Persons cannot compel arbitration of a disagreement between or among parties who have not contracted to arbitrate that disagreement between or among themselves. Lincoln University v. Lincoln University Chapter of AAUP, *355 supra; Schoellhammer's Hatboro Manor, Inc. v. Local Joint Executive Board, supra. In this case, the only contract to which Suburban is party is the Subcontract between Suburban and Alexander. Since the Architect is not party to the Subcontract, the Architect may not avail itself of the arbitration clause contained therein. Even if we assume arguendo that Suburban is bound to arbitrate the roofing dispute with the Authority, the Architect's position vis-a-vis Suburban is not strengthened. Just as the Architect is not party to the Subcontract so is it not party to the General Contract, and the arbitration provision contained therein is not enforceable by the Architect against anyone. For the lower court to order Suburban into arbitration on the petition of the Architect is to remake the Subcontract and the Architect's Contract with reference to other litigants in this action who were not parties thereto; this a court may not do. That portion of the order of the court below requiring Suburban to join in arbitration is therefore vacated.[2]

NOTES

[1] The Subcontract actually provides that any method of dispute settlement provided for by the Contract shall control and that if none be so provided, Suburban will be bound to procedural rules of the National Joint Board for the Settlement of Jurisdictional Dispute in the Construction Industry. Suburban was thereby bound to proceed under the arbitration provision of the General Contract as incorporated into the Subcontract.

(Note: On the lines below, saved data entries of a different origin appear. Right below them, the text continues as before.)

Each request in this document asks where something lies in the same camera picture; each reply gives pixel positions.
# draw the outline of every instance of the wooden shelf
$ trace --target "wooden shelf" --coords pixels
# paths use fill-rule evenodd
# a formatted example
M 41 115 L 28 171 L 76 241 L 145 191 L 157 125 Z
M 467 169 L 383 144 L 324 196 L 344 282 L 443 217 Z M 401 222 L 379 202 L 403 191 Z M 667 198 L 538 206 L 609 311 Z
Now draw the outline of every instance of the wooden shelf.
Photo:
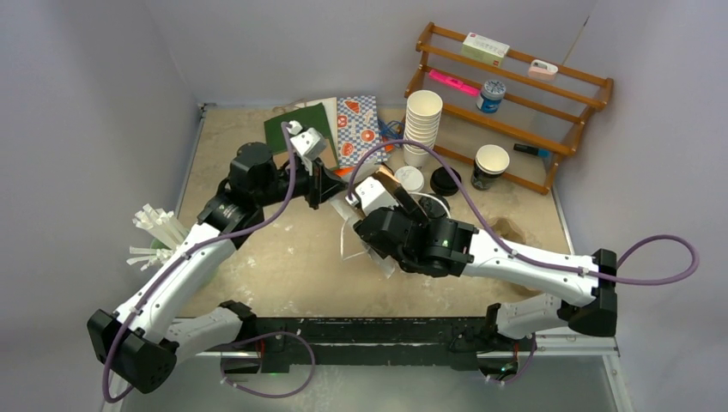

[2] Children's Hospital of Phila. v. American Arb. Ass'n, 231 Pa.Super. 230, 331 A.2d 848 (1974), cited by the court below, is readily distinguishable. In that case, identical clauses in separate contracts between the Hospital and four prime contractors provided for arbitration of certain disputes. The Hospital's motion for arbitration of a dispute between it and each of the contractors was granted, because each contractor was party to a contract with the movant Hospital requiring arbitration.